> **INSTRUCTIONS FOR THE TASK**
Every line of the data, first to last, must be written out unchanged.
__________
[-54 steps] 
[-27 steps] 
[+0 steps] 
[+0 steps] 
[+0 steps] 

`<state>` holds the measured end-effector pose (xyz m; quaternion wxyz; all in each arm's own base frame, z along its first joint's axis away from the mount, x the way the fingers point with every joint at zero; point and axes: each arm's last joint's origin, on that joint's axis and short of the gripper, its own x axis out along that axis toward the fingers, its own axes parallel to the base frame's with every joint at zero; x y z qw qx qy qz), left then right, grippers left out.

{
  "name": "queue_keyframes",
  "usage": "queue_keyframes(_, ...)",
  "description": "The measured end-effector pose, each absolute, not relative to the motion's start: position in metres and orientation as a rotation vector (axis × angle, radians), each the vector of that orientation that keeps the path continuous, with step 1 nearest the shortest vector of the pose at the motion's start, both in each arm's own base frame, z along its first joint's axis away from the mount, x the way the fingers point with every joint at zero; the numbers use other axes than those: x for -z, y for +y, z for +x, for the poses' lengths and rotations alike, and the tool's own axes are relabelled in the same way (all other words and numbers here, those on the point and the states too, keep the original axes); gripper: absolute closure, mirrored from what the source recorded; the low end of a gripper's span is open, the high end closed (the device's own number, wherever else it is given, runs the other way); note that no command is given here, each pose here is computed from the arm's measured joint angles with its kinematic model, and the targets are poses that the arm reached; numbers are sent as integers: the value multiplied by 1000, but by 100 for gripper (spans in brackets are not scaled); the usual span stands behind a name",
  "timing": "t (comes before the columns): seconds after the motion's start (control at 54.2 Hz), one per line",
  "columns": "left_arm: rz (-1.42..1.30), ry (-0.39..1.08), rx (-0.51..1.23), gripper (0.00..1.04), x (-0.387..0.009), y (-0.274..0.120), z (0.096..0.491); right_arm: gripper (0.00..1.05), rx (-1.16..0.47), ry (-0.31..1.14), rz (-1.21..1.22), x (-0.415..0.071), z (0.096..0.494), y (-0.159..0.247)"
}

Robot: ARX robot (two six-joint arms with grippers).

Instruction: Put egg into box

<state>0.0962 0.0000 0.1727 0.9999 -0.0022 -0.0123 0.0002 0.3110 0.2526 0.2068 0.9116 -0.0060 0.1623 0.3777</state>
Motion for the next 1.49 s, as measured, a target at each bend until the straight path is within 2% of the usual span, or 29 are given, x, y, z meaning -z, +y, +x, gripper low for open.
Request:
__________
> **ANSWER FOR THIS EXERCISE**
[-54 steps] 
[-27 steps] 
[+0 steps] 
[+0 steps] 
[+0 steps] 

`<state>` holds the measured end-effector pose (xyz m; quaternion wxyz; all in each arm's own base frame, z along its first joint's axis away from the mount, x the way the fingers point with every joint at zero; point and axes: each arm's last joint's origin, on that joint's axis and short of the gripper, its own x axis out along that axis toward the fingers, its own axes parallel to the base frame's with every joint at zero; x y z qw qx qy qz), left then right, grippers left out.

{
  "name": "queue_keyframes",
  "usage": "queue_keyframes(_, ...)",
  "description": "The measured end-effector pose, each absolute, not relative to the motion's start: position in metres and orientation as a rotation vector (axis × angle, radians), each the vector of that orientation that keeps the path continuous, with step 1 nearest the shortest vector of the pose at the motion's start, both in each arm's own base frame, z along its first joint's axis away from the mount, x the way the fingers point with every joint at zero; the numbers use other axes than those: x for -z, y for +y, z for +x, for the poses' lengths and rotations alike, and the tool's own axes are relabelled in the same way (all other words and numbers here, those on the point and the states too, keep the original axes); gripper: absolute closure, mirrored from what the source recorded; the low end of a gripper's span is open, the high end closed (the device's own number, wherever else it is given, runs the other way); note that no command is given here, each pose here is computed from the arm's measured joint angles with its kinematic model, and the targets are poses that the arm reached; numbers are sent as integers: the value multiplied by 1000, but by 100 for gripper (spans in brackets are not scaled); the usual span stands behind a name",
  "timing": "t (comes before the columns): seconds after the motion's start (control at 54.2 Hz), one per line",
  "columns": "left_arm: rz (-1.42..1.30), ry (-0.39..1.08), rx (-0.51..1.23), gripper (0.00..1.04), x (-0.387..0.009), y (-0.274..0.120), z (0.096..0.491); right_arm: gripper (0.00..1.05), rx (-1.16..0.47), ry (-0.31..1.14), rz (-1.21..1.22), x (-0.415..0.071), z (0.096..0.494), y (-0.159..0.247)"
}

Robot: ARX robot (two six-joint arms with grippers).

Instruction: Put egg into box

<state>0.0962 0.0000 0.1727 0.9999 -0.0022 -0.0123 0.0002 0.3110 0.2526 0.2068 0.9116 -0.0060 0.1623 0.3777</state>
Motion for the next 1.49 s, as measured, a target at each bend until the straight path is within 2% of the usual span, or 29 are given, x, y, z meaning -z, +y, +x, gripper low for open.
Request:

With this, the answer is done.